• _Exercise brief_
The copy should hold exactly the lines below from the one that contains "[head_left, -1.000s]" through the one that contains "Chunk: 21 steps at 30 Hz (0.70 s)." and nothing else, so no pictures.

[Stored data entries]
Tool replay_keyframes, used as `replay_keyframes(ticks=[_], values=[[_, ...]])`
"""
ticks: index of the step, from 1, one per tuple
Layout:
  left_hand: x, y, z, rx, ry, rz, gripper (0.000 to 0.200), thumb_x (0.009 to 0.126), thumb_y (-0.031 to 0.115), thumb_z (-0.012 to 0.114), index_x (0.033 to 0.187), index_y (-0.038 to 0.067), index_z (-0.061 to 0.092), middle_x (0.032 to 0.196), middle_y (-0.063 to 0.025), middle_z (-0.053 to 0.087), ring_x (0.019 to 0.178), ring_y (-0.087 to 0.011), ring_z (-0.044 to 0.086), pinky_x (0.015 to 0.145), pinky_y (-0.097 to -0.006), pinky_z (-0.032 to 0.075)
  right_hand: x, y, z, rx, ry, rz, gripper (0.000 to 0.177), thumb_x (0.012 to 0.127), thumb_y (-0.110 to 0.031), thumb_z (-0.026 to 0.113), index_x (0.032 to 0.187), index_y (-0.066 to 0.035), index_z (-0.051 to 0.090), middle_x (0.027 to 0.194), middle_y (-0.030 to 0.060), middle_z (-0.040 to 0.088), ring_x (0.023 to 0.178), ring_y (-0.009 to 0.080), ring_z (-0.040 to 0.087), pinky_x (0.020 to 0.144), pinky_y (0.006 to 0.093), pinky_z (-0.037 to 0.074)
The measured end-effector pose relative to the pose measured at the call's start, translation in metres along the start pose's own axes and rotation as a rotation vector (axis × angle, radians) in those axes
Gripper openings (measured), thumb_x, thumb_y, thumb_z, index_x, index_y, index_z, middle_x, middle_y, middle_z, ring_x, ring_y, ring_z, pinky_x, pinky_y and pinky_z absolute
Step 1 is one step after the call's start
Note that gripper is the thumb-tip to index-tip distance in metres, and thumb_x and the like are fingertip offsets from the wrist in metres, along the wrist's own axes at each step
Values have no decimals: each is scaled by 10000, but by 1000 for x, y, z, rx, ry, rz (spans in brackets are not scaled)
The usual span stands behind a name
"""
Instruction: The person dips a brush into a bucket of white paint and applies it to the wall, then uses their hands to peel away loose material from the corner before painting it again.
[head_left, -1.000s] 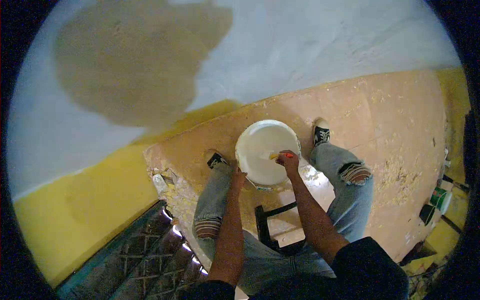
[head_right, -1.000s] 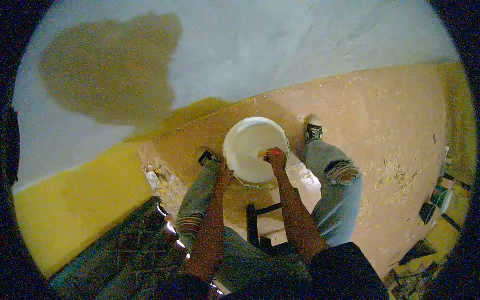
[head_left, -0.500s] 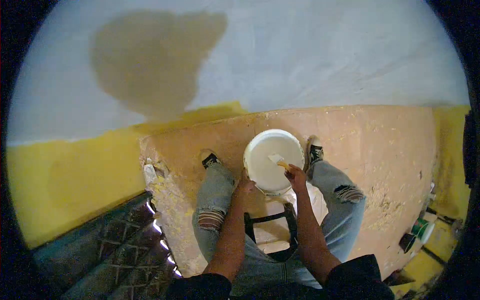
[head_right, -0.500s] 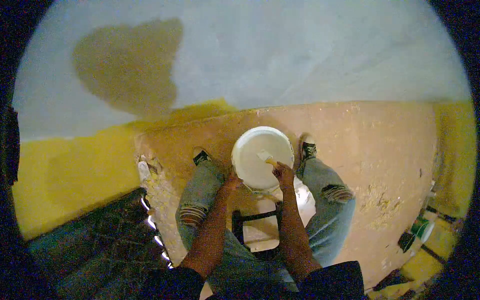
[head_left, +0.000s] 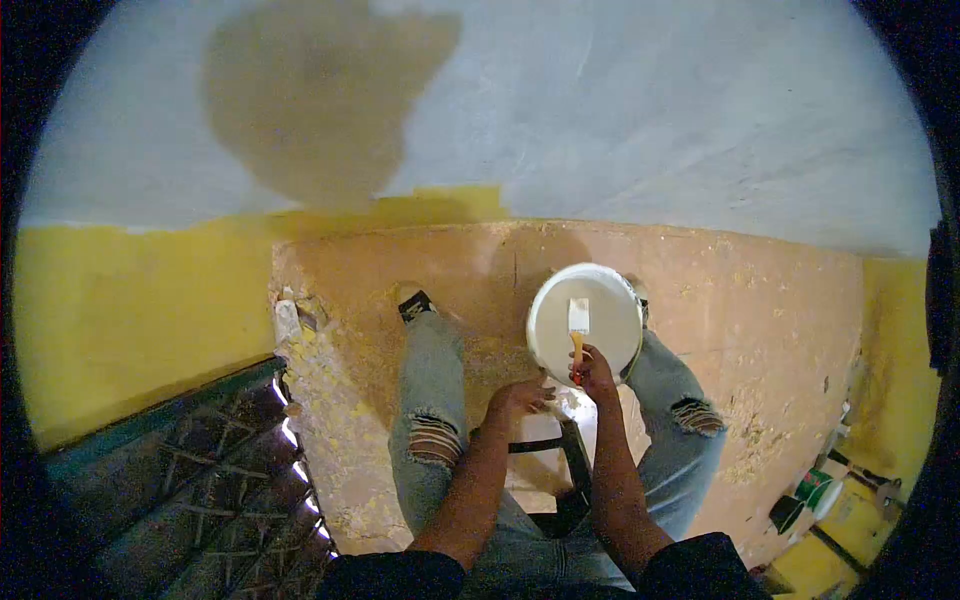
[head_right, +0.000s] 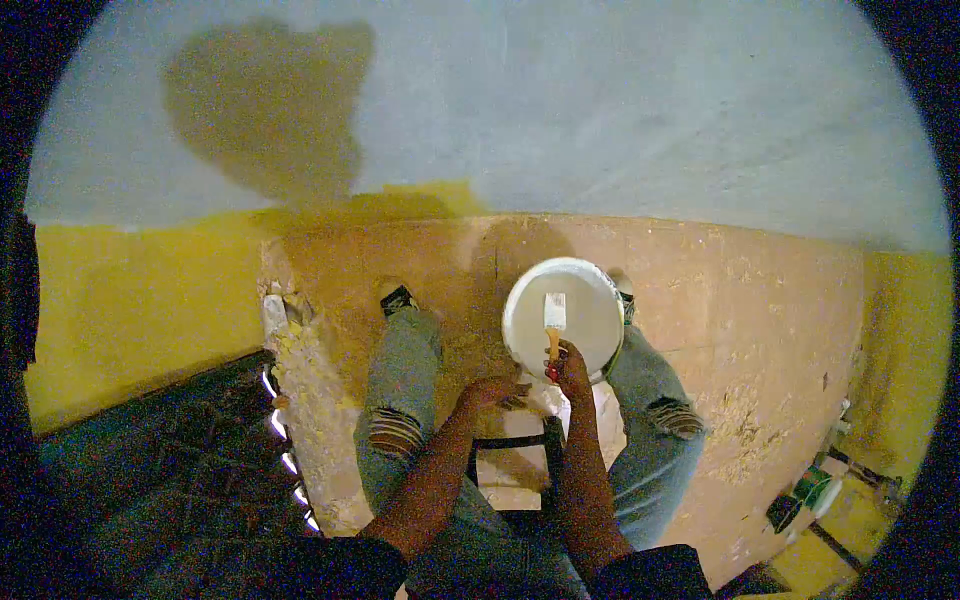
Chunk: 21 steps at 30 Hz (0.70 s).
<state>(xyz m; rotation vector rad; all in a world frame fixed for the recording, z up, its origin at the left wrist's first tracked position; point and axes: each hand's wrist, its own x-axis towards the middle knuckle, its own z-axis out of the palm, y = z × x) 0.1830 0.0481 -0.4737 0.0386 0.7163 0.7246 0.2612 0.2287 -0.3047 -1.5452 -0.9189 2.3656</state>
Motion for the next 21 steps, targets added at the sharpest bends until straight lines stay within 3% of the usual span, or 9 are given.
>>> replay_keyframes(ticks=[2, 4, 5, 7, 10, 13, 15, 18, 21], values=[[-7, 16, 15, -47, -100, -83, 606, 895, 511, 513, 1372, 148, 423, 1180, -38, 615, 857, -181, 634, 759, -415, 497, 8, 0, -3, -25, 21, 32, 367, 825, -52, 573, 1172, -37, 453, 835, 99, 579, 621, 182, 554, 532, 291, 473], [-36, 36, 54, 439, 248, -19, 505, 891, 471, 530, 1221, 91, 566, 1163, -46, 635, 933, -248, 648, 799, -422, 504, 13, 0, -6, -46, 46, 59, 345, 838, -105, 594, 1151, -51, 461, 804, 85, 578, 603, 167, 547, 507, 279, 462], [-34, 30, 44, 438, 247, -22, 505, 891, 471, 530, 1221, 91, 566, 1163, -46, 635, 933, -248, 648, 799, -422, 504, 11, 0, -4, -99, 35, 6, 325, 852, -133, 597, 1139, -63, 463, 794, 76, 576, 596, 152, 540, 488, 271, 451], [-34, 25, 14, 1703, 373, 882, 420, 864, 422, 548, 1093, 85, 648, 1150, -104, 642, 952, -326, 643, 834, -434, 502, 8, -7, 11, -148, 15, -53, 308, 865, -162, 601, 1127, -75, 464, 784, 67, 574, 589, 137, 533, 469, 262, 440], [-87, 101, 20, 1264, 517, 485, 416, 868, 388, 550, 1141, 79, 606, 1132, -125, 644, 956, -336, 639, 842, -444, 499, 11, -18, 51, -198, -92, -87, 276, 890, -194, 587, 1105, -72, 464, 772, 57, 569, 561, 126, 526, 456, 254, 433], [-163, 179, 45, 1204, 702, 444, 423, 872, 354, 552, 1188, 73, 564, 1114, -146, 646, 960, -346, 636, 849, -454, 495, 47, -12, 95, -209, -132, -113, 253, 894, -193, 576, 1089, -66, 477, 763, 51, 563, 539, 128, 520, 442, 258, 426], [-204, 215, 59, 1236, 834, 471, 434, 875, 332, 553, 1220, 69, 536, 1102, -160, 647, 962, -353, 633, 854, -460, 493, 101, 14, 116, -559, -47, -376, 208, 894, -186, 564, 1045, -56, 506, 735, 55, 563, 510, 137, 512, 429, 279, 432], [-238, 244, 66, 1288, 958, 457, 458, 879, 298, 555, 1268, 63, 494, 1084, -181, 649, 966, -362, 630, 862, -470, 489, 148, 15, 159, -680, 63, -333, 170, 888, -172, 550, 998, -44, 531, 696, 68, 566, 506, 156, 515, 436, 300, 441], [-231, 251, 45, 1273, 939, 392, 470, 880, 275, 565, 1287, 56, 477, 1060, -185, 655, 968, -367, 628, 861, -474, 490, 192, 6, 177, -523, 151, -184, 163, 888, -155, 523, 987, -28, 541, 685, 99, 586, 525, 189, 545, 464, 331, 462]])
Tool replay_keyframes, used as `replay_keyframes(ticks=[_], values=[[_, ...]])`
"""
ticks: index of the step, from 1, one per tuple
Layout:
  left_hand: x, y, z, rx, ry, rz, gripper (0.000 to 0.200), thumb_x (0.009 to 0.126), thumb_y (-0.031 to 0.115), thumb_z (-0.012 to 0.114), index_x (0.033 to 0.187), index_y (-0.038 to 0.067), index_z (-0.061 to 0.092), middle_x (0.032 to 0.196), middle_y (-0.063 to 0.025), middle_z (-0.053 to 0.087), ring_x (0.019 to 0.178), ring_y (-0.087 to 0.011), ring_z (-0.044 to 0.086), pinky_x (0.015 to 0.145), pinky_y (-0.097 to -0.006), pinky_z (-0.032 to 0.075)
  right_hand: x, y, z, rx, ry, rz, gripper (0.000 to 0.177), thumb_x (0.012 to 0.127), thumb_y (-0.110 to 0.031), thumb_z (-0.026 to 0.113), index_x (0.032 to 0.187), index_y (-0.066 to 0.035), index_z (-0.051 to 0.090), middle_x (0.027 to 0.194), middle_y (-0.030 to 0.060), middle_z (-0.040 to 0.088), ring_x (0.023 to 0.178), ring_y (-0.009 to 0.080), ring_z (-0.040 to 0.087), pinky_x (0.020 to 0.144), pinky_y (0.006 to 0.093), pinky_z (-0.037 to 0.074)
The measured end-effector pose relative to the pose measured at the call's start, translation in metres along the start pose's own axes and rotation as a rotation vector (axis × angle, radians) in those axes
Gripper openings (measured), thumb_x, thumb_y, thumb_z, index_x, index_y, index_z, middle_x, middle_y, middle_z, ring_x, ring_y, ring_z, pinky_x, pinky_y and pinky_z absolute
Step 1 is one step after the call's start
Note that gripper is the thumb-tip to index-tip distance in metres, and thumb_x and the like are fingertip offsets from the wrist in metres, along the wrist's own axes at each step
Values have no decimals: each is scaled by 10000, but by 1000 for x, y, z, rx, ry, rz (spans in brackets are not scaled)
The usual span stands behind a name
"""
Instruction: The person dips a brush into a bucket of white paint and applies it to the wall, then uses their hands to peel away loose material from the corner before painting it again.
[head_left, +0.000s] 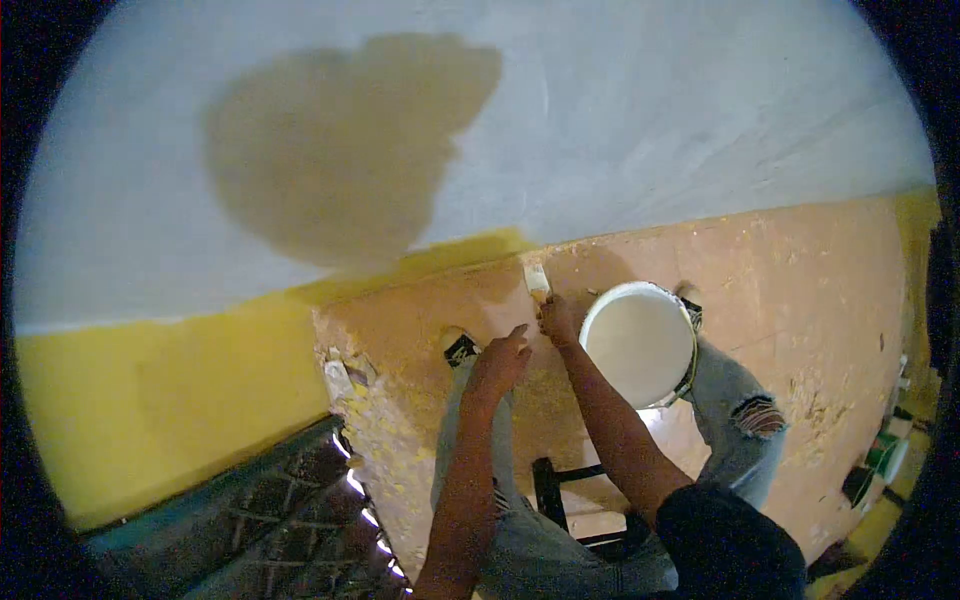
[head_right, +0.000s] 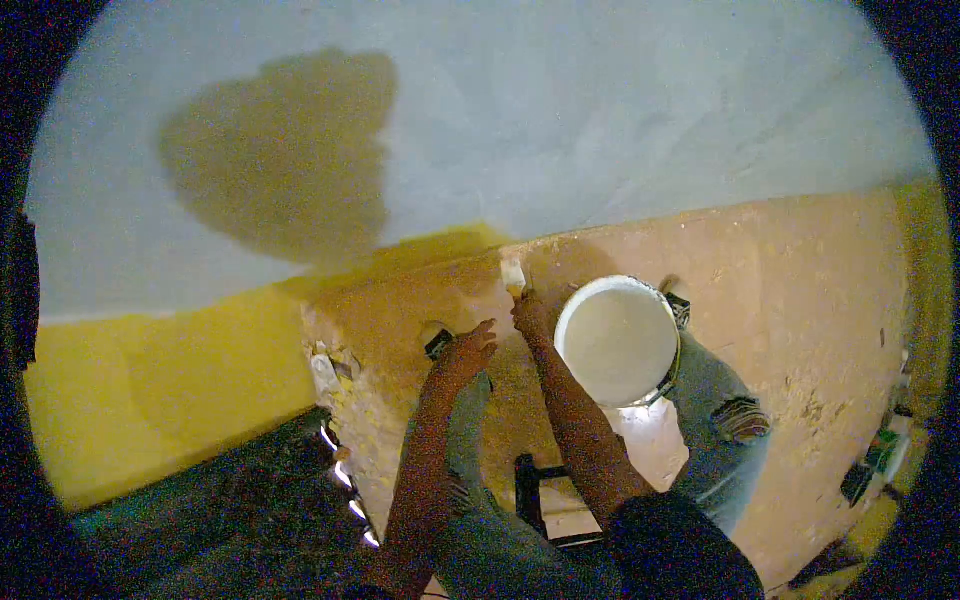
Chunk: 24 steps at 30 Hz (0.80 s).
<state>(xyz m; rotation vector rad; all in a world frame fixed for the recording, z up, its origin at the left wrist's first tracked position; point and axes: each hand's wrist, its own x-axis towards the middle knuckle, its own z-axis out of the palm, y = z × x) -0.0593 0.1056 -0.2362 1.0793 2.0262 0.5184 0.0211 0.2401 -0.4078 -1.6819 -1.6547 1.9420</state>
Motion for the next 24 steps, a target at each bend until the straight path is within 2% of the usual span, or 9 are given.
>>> replay_keyframes(ticks=[1, 3, 5, 7, 10, 16, 19, 22, 24], values=[[6, -7, 5, -34, -45, -30, 472, 880, 264, 574, 1290, 52, 474, 1041, -182, 660, 968, -369, 627, 858, -475, 492, 29, 17, 6, 13, 9, 11, 163, 888, -155, 523, 987, -28, 541, 685, 99, 586, 525, 189, 545, 464, 331, 462], [24, -3, 18, 10, 7, 11, 475, 879, 278, 577, 1288, 58, 475, 1024, -185, 662, 957, -372, 628, 848, -477, 495, 95, 69, 13, -593, 237, -368, 261, 883, -287, 525, 920, -30, 559, 739, 177, 652, 603, 374, 618, 563, 508, 482], [33, 19, 14, 48, 59, 51, 478, 878, 292, 580, 1286, 65, 477, 1006, -187, 664, 947, -375, 629, 839, -479, 498, 116, 71, 7, -545, 214, -265, 235, 879, -251, 521, 914, -24, 568, 767, 197, 648, 637, 340, 635, 555, 468, 494], [30, 81, -23, 123, -185, -138, 403, 880, 311, 575, 1199, 69, 530, 987, -201, 659, 919, -384, 630, 822, -486, 498, 135, 73, 3, -497, 201, -160, 209, 874, -215, 518, 908, -17, 577, 795, 216, 645, 670, 305, 652, 546, 428, 506], [43, 89, -22, 88, -311, -193, 339, 878, 334, 572, 1076, 58, 567, 941, -220, 652, 897, -399, 627, 807, -497, 491, 154, 67, 5, -626, 249, -37, 258, 869, -264, 516, 893, -20, 595, 857, 240, 654, 761, 340, 667, 631, 456, 517], [43, 67, -18, 158, -186, -148, 354, 879, 376, 538, 974, 38, 584, 863, -222, 652, 869, -408, 628, 809, -503, 482, 57, -47, -13, -598, 272, -246, 314, 858, -277, 525, 995, -10, 616, 828, 193, 682, 767, 334, 671, 728, 457, 512], [36, 66, -32, 174, -213, -192, 364, 881, 377, 522, 961, 33, 608, 882, -213, 658, 871, -397, 634, 827, -501, 479, 9, -88, -24, -599, 150, -356, 336, 854, -280, 542, 1014, 5, 624, 770, 173, 682, 721, 285, 672, 692, 411, 516], [26, 61, -45, 189, -308, -231, 354, 886, 356, 507, 934, 28, 632, 900, -208, 659, 883, -378, 638, 833, -486, 482, -30, -114, -26, -327, 126, -266, 336, 863, -275, 547, 1007, 17, 630, 740, 161, 677, 690, 232, 666, 657, 364, 513], [24, 58, -52, 167, -339, -234, 352, 887, 347, 499, 928, 27, 638, 907, -201, 661, 886, -370, 640, 835, -478, 483, -61, -140, -29, -231, 164, -410, 323, 861, -248, 559, 1024, 24, 624, 726, 151, 676, 644, 216, 650, 619, 347, 501]])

• _Exercise result_
[head_left, -1.000s] 
[head_right, -1.000s] 
[head_left, -0.500s] 
[head_right, -0.500s] 
[head_left, +0.000s] 
[head_right, +0.000s] 
Chunk: 21 steps at 30 Hz (0.70 s).

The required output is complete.